Neste episódio o que mais chamou atenção não foi o embate final, não foi Zoom, mas sim o descontrole emocional de Barry. É claro que foi mais que compreensível afinal, ele passou quase duas temporadas tentando lidar com os acontecimentos da morte da sua mãe para acabar assistindo a morte do pai daquela maneira. O que não tem como entender é que a viagem dentro da força de aceleração e toda a maturidade como herói conseguida até aqui tenham sido em vão. Barry jogou toda a construção de duas temporadas no lixo quando tomou aquela decisão final. Não julgo a decisão do Barry, entendo os acontecimentos e entendo que ele ainda não é esse herói, ele não aprendeu a lidar com tanto poder, o que não entendo é o lugar que os roteiristas pretendem chegar com tudo isso.
Não tão bom assim, mas nem tão fraco como o esperado, The Race Of His Life veio para fechar uma temporada falha, com muitos pontos baixos e alguns acertos. Veio como a decisão mais ousada e talvez mais maluca da série. Depois desse episódio toda a linha temporal da série foi alterada e os caminhos a serem seguidos são totalmente imprevisíveis, o que pode dar muito certo se eles aproveitarem. 

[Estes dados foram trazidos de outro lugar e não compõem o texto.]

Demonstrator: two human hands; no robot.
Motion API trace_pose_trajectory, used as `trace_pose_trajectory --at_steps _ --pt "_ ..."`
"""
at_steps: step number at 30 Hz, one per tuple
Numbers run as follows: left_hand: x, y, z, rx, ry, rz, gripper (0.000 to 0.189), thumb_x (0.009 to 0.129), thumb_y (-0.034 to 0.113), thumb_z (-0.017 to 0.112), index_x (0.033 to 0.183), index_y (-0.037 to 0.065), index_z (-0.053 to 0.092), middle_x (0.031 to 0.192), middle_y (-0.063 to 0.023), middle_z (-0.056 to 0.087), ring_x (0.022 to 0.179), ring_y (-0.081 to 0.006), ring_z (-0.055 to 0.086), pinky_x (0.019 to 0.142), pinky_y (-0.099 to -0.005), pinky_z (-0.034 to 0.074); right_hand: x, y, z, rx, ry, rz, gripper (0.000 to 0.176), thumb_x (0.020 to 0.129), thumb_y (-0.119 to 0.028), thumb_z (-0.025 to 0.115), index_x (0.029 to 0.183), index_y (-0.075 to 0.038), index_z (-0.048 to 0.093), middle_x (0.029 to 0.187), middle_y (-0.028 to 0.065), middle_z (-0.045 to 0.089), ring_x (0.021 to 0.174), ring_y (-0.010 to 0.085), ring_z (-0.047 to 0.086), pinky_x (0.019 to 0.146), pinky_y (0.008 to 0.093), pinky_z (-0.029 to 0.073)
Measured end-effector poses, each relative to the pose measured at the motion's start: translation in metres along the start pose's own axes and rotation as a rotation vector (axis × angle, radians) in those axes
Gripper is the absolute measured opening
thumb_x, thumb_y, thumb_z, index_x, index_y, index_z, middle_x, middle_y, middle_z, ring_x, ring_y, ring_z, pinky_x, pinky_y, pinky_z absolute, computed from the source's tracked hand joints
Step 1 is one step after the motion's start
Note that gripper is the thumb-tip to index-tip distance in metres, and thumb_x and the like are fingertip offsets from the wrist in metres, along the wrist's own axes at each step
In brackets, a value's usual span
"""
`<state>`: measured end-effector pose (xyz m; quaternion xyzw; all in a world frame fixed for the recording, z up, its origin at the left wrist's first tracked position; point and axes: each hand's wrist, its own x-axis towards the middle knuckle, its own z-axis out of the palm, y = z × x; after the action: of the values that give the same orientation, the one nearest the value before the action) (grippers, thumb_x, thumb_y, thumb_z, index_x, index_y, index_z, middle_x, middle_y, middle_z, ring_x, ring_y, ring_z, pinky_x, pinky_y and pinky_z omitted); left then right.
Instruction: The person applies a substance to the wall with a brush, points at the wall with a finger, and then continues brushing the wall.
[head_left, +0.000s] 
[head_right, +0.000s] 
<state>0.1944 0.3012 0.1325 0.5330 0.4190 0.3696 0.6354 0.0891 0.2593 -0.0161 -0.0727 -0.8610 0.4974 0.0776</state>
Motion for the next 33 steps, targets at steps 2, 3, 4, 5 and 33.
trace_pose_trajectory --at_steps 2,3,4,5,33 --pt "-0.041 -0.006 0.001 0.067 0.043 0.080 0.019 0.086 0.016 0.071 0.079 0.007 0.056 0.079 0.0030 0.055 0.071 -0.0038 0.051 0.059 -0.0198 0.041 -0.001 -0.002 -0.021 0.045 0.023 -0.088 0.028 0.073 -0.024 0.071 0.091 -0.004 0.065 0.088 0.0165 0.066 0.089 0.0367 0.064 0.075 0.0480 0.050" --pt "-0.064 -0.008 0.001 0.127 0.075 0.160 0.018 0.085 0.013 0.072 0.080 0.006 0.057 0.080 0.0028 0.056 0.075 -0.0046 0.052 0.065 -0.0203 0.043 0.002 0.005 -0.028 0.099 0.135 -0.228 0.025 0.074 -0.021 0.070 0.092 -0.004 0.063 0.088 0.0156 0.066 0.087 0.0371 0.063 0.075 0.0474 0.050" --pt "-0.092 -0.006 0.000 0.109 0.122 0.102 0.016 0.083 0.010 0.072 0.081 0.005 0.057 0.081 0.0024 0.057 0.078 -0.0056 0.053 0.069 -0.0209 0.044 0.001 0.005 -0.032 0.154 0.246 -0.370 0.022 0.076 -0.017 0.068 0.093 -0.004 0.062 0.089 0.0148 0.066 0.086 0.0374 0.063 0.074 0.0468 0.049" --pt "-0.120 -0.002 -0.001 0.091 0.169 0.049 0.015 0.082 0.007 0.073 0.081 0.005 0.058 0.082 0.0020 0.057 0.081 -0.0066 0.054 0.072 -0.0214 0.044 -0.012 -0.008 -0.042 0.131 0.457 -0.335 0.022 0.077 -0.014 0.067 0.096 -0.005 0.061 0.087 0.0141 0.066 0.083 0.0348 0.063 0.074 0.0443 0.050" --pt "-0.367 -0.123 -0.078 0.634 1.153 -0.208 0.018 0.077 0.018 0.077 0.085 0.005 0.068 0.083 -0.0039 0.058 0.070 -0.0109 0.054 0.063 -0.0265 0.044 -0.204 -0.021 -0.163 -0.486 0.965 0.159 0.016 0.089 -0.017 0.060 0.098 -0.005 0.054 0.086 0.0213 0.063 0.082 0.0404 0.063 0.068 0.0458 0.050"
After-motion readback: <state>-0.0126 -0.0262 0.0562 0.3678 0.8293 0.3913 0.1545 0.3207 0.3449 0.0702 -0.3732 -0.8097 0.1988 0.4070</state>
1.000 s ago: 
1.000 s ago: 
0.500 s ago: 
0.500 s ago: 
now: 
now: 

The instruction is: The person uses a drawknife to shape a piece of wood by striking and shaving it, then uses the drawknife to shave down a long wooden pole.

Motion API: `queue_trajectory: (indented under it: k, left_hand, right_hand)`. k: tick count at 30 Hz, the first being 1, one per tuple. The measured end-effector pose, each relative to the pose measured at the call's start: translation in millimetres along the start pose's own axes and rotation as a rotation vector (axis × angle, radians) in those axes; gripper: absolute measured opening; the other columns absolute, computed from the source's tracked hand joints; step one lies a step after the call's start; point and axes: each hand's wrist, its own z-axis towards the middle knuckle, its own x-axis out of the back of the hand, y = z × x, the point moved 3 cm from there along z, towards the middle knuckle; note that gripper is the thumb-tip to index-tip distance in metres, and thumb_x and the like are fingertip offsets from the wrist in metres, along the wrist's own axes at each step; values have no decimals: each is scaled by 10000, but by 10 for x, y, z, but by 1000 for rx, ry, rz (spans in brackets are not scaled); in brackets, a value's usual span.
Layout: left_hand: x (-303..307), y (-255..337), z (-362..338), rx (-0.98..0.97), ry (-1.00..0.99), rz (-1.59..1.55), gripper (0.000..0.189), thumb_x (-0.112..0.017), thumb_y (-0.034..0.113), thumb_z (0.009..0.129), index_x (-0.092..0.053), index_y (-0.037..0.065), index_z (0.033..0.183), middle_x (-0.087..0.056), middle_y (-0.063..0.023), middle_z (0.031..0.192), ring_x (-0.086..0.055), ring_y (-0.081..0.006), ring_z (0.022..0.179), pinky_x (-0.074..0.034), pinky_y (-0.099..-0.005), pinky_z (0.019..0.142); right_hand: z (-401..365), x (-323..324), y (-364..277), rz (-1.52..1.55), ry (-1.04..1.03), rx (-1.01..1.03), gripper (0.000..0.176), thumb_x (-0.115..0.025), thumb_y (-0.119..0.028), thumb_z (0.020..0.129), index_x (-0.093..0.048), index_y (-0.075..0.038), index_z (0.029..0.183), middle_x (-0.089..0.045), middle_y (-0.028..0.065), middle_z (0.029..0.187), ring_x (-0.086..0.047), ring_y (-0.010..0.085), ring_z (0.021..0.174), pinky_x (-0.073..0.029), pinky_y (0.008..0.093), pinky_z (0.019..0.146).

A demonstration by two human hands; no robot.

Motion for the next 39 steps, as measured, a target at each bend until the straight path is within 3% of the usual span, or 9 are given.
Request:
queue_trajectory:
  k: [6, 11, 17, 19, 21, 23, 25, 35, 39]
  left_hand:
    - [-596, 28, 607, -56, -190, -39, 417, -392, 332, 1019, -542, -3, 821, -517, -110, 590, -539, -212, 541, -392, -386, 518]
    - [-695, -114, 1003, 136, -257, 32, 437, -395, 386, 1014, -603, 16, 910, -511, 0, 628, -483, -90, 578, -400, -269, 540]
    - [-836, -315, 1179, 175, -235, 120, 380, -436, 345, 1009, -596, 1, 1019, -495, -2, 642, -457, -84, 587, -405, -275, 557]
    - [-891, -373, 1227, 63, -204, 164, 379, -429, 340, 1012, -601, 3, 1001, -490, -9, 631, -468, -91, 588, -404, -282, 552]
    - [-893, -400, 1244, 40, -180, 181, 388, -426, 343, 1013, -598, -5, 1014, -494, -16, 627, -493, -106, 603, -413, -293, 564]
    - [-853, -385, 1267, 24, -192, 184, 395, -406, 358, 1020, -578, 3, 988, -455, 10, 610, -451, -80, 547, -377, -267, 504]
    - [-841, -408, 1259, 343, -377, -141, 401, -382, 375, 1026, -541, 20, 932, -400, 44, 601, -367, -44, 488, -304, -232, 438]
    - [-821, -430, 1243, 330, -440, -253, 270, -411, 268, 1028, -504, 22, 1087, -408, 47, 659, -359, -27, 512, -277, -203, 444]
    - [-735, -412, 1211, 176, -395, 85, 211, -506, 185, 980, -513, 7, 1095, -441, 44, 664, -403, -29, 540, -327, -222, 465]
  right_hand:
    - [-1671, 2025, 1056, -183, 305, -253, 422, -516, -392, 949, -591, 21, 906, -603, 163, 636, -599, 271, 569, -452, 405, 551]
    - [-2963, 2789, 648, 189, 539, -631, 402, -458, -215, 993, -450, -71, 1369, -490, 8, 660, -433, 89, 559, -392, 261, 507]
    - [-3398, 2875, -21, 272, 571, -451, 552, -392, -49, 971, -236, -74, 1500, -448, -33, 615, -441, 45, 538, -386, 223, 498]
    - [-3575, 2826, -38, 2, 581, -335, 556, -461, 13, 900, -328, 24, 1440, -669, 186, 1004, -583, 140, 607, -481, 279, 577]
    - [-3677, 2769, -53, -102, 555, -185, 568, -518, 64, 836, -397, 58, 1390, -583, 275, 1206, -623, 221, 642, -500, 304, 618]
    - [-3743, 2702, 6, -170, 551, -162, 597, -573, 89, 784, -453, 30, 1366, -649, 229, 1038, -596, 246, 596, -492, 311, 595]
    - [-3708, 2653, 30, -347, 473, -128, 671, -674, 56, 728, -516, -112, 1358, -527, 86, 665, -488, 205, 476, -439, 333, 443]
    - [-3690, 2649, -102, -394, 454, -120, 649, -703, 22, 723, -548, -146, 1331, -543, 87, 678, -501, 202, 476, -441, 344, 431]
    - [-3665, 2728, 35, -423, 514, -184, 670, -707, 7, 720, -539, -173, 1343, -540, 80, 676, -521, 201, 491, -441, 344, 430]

P.s*: A revelação da identidade do homem da máscara de ferro não foi surpresa nenhuma, mas foi uma cena bonita de ver. John que interpretou o Flash da década de 90 na pele de mais um velocista foi emocionante. 

P.s**: Wally surpreendentemente não foi irritante. 

P.s***: Já que a linha do tempo foi apagada podemos não ter mais Westallen? 

P.s****: A despedida da Jesse e do Harry foi pra lá de fofa. 

P.s*****: Agradeço a todos que acompanharam as reviews da segunda temporada por aqui, foi um prazer.